- WORK INSTRUCTION
In the records below, begin at the line that has "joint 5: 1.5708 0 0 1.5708" and stop after the line that has "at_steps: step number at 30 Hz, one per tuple"; quote those lines verbatim and nothing more.

++++ SOURCE DATA ++++

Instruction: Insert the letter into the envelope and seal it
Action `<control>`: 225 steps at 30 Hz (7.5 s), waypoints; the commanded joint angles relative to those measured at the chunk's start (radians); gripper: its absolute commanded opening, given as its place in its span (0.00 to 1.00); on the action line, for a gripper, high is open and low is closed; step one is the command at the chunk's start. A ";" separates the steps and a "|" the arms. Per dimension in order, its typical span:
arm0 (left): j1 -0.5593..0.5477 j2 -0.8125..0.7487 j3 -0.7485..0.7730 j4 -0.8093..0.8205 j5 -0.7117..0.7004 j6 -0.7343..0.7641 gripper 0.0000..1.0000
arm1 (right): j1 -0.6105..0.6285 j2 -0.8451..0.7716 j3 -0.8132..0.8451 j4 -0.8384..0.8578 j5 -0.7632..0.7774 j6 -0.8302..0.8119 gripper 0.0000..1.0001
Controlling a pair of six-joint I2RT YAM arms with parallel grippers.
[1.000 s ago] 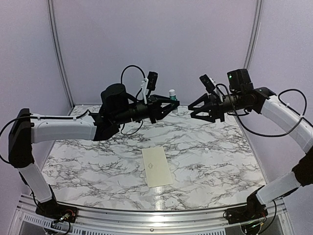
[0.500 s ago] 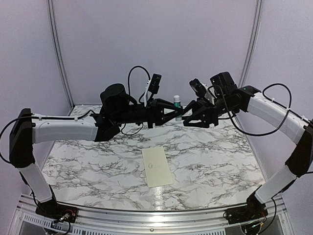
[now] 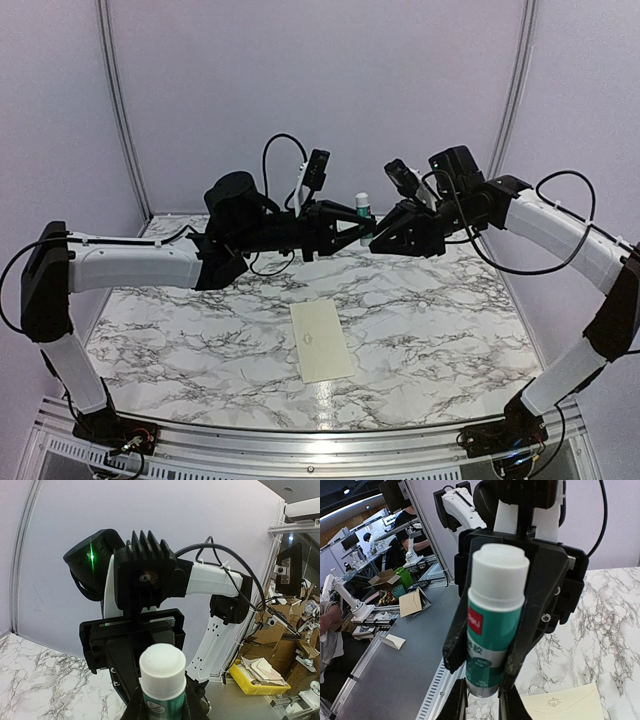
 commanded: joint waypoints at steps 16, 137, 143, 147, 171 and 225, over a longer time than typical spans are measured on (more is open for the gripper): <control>-0.104 0.084 0.077 -0.104 -0.882 0.051 0.00 | 0.041 -0.098 0.012 0.216 0.823 0.264 0.00; 0.001 0.014 -0.007 -0.176 -0.132 0.111 0.09 | 0.008 0.038 0.031 0.282 0.146 0.345 0.21; 0.000 0.012 -0.012 -0.185 -0.186 0.104 0.26 | 0.006 0.022 0.019 0.313 0.133 0.369 0.04; -0.001 -0.006 -0.031 -0.185 -0.245 0.115 0.46 | -0.007 0.005 0.023 0.331 0.136 0.387 0.03; -0.017 0.002 -0.066 -0.128 -0.245 0.134 0.24 | -0.107 -0.054 -0.100 0.583 0.100 0.638 0.24; 0.019 -0.108 -0.366 -0.336 -0.251 0.162 0.16 | -0.208 0.318 -0.161 -0.070 1.245 -0.139 0.36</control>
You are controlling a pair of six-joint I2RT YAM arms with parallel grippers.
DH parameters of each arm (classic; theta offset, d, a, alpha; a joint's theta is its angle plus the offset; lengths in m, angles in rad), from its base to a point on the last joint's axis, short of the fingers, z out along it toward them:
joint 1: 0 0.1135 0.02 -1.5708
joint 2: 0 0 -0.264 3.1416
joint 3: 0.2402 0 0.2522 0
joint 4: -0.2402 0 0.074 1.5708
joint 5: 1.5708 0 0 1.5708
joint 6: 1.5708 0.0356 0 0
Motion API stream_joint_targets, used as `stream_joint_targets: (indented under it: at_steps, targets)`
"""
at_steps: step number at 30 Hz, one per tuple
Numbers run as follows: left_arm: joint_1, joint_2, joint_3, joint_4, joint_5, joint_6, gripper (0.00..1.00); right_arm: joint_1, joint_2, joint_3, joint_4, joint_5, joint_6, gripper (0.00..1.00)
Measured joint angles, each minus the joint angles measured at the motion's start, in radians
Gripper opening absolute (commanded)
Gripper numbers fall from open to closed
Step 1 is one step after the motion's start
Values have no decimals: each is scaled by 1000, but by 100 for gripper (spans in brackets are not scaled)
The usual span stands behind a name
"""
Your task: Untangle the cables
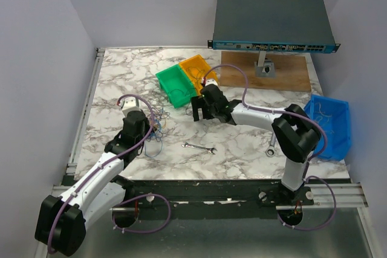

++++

- WRITTEN SOLUTION
joint 5: 1.5708 0 0 1.5708
joint 6: 1.5708 0.0356 0 0
Motion API stream_joint_targets, used as `stream_joint_targets: (indented under it: at_steps, targets)`
"""
at_steps: step number at 30 Hz, one per tuple

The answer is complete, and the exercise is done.